We spent the last seven days guarding a bridge and searching every body and vehicle that crossed. It got pretty old pretty fast, for us and for the farmers and townspeople who cross the bridge several times daily.

We’re supposed to be on a six days in the field, four days in the rear rotation but we’ve yet to come back after only six days or spend an entire four days in the rear. That’s the way it goes. I’ve recently been informed that ours is the only company of Marines in this entire area that stays in the field. Everyone else goes out for whatever mission then comes back to the rear upon completion. I’m not sure why we insist on being different.

I can’t stress enough how much I hate MREs. I’ve been living on one meal about every other day supplemented by a serving of chicken noodle soup and about a pot of coffee made from packets stolen from the chow hall. It’s almost noon right now, I’m absolutely starving, but the chow hall doesn’t serve lunch and I absolutely refuse to eat an MRE.

The bridge mission was boring and sleepless. Both our platoon sergeant and platoon commander were hit on our very first op out here, so they’re both kinda paranoid and insist on all sorts of crazy observation posts and security patrols at night. They obviously don’t have to participate in anything of the sort, though.

We did apparently get attacked. A few guys fired maybe thirty rounds through an RPK from over a kilometer away and then ran. It was pretty pathetic. It occurred on the other side of the river so I didn’t even get to pretend to engage the enemy.

What disturbs me is that we let these jackasses get away. The machine gun we had placed apparently jammed, and our .50 cal sniper rifle position didn’t even get a shot off, I know not why. Besides all that, we have 14-ton 8-wheeled all-terrain tactical vehicles that we just didn’t deploy, I suspect simply because our command is scared. From what I could see, Lance Corporals and below were all maneuvering on the enemy as fast as their legs would carry them. I personally was hauling ass upriver securing our side, just praying that it was some kind of coordinated attack, but no such luck.

Gunfire at night barely registers anymore, but the intermittent mortars still startle me.
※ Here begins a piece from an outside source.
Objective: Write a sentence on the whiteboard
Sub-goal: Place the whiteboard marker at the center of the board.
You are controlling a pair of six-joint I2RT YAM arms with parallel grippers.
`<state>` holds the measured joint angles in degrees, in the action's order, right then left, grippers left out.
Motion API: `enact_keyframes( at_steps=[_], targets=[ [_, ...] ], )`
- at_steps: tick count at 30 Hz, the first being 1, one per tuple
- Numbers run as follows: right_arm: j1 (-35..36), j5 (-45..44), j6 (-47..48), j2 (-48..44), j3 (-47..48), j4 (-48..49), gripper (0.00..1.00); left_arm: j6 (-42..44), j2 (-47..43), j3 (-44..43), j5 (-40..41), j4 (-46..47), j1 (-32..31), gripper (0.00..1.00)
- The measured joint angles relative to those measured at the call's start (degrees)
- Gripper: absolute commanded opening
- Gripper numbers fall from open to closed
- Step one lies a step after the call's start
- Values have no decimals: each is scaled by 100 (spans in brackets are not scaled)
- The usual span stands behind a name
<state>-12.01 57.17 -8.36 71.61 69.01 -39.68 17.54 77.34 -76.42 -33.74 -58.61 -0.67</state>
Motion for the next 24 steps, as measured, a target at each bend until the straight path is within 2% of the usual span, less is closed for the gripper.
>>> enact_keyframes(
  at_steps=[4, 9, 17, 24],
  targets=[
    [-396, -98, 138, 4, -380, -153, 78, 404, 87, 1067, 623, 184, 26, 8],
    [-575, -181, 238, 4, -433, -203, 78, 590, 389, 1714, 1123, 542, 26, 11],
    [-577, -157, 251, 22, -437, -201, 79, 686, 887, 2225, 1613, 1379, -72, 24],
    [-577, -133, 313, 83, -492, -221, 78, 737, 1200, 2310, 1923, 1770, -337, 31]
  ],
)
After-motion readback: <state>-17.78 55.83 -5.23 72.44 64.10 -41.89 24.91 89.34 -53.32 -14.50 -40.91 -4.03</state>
The dogs are conspiring with the enemy to keep me awake, but after a five-hour post and a night patrol, I’m not sure that I’d wake up for a firefight.

The little kerosene stove we got is a godsend. I fried up some Spam on the bottom of my canteen cup one day, and it was heavenly.

The riverbanks are pretty lush with vegetation, but all of it is hostile. There are about five different types of thornbushes. One you can’t even tell is a thornbush until you’re walking through it and the spines are stabbing right through your trousers and socks, inflicting a truly exquisite sort of pain. Another kind sheds these little thorn balls that I think stalk you and crawl up inside your uniform and into your sleeping bag. And you have to be really careful extracting the little bastards because they’re so sharp they’ll tear up your fingers, gloves or no gloves. Maybe this is the very spot at which God inflicted Adam with thorns to make his labor more difficult.

My Arabic training is surprisingly useful. I’m even managing to learn from the Iraqis. They seem generally confused about my ethnicity and amused by my attempts at their language. Occasionally one will vastly overestimate my proficiency and start babbling at me and I’ll have to insist I speak only a little and don’t understand. A few know a decent amount of English. Like this one farmer who must be something like 6′ 4″ and 250 lbs. Nice guy, though. He brought us a squash that we didn’t know what to do with.

Mornings are pretty cool, now, but the nights are still pretty warm, and the proximity of the river makes for a bit of humidity. Every night is a struggle between: covering up to escape the bugs and burn up, or stay cool but get eaten alive.

I got to catch up with my old platoon when we relieved them on the bridge. I miss those guys. I’m getting more and more dissatisfied with this new platoon, mostly the higher-ups. Everyone E-4 and below are cool as hell.

I remember being pretty apprehensive about the IRR Marine we got just weeks before we came over, but most of them have turned out to be really cool. They’re Inactive Reservists, which means they’ve done their four years of active service and gotten out, but volunteered to come back as combat casualty replacements. Which means they’ve been civilians for some amount of time and are therefore, for the most part, pretty chill. Also, they’re all 0311 Infantry Riflemen, almost none of them are from LAR, so they know their stuff, having gotten real, non-LAV training in their previous units. We even have one guy who was a Scout Sniper (read: complete badass), but lost his paperwork for it so got redeployed as a groundpounder.

My team leader, Cpl P_______ is awesome. His first two years he was in FAST (Fleet Anti-terrorism Security Team) Company, which is the Marine Corps’ counter-terrorism group. He’s had all kinds of high-speed, low-drag training as well as real world missions (including combat action) in Bahrain and West Africa. He’s also a pretty big gun nut, and talking with him totally brings out the gun nut in me. I surprised myself with the ridiculous amount of gun lore I’ve gleaned just from video games and the internet. The difference is he’s actually handled all these guns I’ve only read about.